Task objective:
Wherever the string "target" appears in a line of the listing below, report that line.

Exercise data:
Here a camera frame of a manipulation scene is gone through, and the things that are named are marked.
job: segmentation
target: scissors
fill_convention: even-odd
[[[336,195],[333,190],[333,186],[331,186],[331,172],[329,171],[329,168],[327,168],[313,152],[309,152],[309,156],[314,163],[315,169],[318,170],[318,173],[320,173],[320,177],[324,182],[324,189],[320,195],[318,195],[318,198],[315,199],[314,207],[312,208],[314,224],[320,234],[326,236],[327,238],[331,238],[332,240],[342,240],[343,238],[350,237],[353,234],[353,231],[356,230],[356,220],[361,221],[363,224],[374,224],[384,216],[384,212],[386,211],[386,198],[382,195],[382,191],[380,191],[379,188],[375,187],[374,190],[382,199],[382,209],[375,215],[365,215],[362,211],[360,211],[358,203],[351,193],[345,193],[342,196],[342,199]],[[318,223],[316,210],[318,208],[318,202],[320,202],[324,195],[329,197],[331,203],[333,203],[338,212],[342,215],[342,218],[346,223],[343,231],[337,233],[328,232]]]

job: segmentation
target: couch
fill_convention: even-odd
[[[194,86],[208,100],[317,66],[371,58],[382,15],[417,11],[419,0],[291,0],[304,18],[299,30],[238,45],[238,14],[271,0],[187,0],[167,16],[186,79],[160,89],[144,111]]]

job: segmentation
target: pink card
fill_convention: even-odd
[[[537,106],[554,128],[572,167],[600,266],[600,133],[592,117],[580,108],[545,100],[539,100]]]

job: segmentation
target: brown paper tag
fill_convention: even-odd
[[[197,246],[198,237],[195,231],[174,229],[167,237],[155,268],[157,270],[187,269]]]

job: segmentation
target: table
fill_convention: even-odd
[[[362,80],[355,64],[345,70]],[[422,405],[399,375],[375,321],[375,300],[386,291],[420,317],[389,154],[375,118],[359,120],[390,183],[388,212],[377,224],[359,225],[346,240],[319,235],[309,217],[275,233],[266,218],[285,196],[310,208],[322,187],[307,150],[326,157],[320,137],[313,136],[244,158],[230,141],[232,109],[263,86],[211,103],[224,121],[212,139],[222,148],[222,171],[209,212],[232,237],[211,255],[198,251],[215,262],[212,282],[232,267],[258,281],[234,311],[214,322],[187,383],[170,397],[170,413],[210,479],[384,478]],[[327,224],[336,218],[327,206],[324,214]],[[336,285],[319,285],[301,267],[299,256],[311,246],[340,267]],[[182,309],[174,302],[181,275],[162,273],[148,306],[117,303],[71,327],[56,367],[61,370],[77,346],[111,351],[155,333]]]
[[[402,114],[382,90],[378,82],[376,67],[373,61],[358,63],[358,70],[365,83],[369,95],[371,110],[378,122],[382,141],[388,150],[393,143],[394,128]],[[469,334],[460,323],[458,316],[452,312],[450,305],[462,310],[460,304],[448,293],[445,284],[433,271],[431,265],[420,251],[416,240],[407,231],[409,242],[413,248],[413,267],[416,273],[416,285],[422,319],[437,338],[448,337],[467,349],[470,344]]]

Exercise answer:
target: scissors
target: couch
target: pink card
target: brown paper tag
target: table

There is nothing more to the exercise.